───── GIVEN INFORMATION ─────

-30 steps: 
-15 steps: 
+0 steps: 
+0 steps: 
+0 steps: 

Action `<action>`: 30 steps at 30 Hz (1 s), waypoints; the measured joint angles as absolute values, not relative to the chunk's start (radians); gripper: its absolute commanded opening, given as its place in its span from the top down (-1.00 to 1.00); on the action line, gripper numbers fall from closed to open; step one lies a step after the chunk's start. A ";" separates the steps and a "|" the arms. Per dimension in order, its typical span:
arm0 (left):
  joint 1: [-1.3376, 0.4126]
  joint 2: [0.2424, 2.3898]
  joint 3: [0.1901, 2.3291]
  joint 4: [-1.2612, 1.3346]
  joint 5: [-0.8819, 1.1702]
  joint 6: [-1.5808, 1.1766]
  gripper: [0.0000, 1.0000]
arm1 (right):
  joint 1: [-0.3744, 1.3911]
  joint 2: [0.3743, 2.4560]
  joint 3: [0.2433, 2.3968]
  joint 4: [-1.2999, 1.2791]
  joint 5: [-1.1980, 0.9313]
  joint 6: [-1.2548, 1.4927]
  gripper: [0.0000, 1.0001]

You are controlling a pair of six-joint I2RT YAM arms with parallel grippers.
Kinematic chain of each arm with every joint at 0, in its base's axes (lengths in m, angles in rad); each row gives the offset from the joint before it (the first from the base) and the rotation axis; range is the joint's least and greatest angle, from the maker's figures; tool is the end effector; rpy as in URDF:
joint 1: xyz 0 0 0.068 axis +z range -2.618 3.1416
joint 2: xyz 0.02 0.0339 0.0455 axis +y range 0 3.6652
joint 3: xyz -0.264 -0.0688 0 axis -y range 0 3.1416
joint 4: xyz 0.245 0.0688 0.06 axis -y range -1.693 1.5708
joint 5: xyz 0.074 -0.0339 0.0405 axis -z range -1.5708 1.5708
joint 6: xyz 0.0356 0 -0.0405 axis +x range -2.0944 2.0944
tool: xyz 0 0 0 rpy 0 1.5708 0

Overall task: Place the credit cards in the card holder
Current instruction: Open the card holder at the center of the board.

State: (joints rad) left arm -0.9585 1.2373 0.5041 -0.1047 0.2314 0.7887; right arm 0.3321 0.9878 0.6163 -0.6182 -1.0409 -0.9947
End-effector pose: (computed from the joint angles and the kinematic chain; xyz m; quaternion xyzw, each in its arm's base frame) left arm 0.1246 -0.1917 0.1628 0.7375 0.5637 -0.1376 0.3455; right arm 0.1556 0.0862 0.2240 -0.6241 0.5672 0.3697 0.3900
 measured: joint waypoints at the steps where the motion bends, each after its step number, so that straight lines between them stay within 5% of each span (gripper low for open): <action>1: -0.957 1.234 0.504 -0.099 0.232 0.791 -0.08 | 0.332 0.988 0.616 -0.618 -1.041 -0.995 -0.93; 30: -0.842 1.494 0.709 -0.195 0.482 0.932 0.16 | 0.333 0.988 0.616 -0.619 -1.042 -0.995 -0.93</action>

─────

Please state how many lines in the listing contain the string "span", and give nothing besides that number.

§ THE ANSWER:
2